WHAT YOU SHOULD DO » Write out the data below in full, unchanged, minus the images.

DATA SECTION »
Content starts
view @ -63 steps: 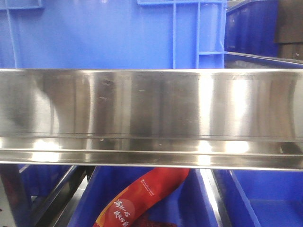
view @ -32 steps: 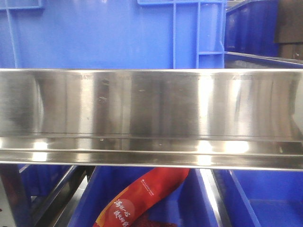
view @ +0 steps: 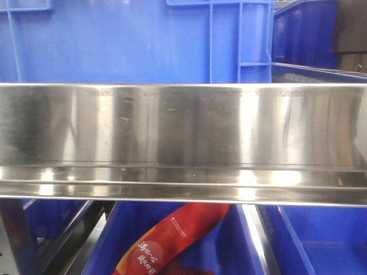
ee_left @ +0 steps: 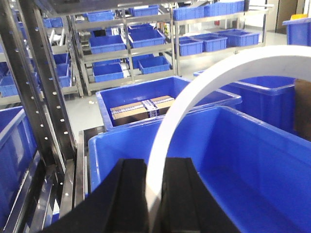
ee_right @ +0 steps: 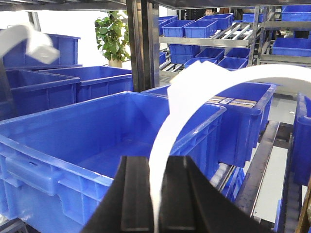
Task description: Grab PVC pipe and place in blue bin
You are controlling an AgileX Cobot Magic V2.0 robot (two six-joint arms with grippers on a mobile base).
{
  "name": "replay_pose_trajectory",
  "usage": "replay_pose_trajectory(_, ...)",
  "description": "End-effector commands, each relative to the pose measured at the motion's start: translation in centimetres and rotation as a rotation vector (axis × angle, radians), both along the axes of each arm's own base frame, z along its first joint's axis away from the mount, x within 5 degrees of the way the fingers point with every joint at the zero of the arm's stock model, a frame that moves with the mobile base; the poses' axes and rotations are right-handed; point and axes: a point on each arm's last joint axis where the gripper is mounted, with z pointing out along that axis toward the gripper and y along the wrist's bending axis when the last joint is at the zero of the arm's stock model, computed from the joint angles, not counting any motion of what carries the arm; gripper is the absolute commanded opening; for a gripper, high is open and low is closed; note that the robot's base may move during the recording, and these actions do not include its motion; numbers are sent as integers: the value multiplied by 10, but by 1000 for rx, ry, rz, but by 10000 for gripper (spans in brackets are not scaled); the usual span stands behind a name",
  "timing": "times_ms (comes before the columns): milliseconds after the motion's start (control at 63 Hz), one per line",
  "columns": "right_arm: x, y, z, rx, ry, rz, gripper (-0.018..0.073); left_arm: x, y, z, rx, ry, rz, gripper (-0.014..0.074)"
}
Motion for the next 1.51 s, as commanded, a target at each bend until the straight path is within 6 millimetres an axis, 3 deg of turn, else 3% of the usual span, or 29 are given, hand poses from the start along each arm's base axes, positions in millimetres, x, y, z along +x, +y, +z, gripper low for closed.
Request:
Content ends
WORKED SOLUTION »
view @ -63 steps: 
view @ -32 steps: 
view @ +0 steps: 
ee_left @ +0 steps: 
ee_right @ +0 steps: 
Task description: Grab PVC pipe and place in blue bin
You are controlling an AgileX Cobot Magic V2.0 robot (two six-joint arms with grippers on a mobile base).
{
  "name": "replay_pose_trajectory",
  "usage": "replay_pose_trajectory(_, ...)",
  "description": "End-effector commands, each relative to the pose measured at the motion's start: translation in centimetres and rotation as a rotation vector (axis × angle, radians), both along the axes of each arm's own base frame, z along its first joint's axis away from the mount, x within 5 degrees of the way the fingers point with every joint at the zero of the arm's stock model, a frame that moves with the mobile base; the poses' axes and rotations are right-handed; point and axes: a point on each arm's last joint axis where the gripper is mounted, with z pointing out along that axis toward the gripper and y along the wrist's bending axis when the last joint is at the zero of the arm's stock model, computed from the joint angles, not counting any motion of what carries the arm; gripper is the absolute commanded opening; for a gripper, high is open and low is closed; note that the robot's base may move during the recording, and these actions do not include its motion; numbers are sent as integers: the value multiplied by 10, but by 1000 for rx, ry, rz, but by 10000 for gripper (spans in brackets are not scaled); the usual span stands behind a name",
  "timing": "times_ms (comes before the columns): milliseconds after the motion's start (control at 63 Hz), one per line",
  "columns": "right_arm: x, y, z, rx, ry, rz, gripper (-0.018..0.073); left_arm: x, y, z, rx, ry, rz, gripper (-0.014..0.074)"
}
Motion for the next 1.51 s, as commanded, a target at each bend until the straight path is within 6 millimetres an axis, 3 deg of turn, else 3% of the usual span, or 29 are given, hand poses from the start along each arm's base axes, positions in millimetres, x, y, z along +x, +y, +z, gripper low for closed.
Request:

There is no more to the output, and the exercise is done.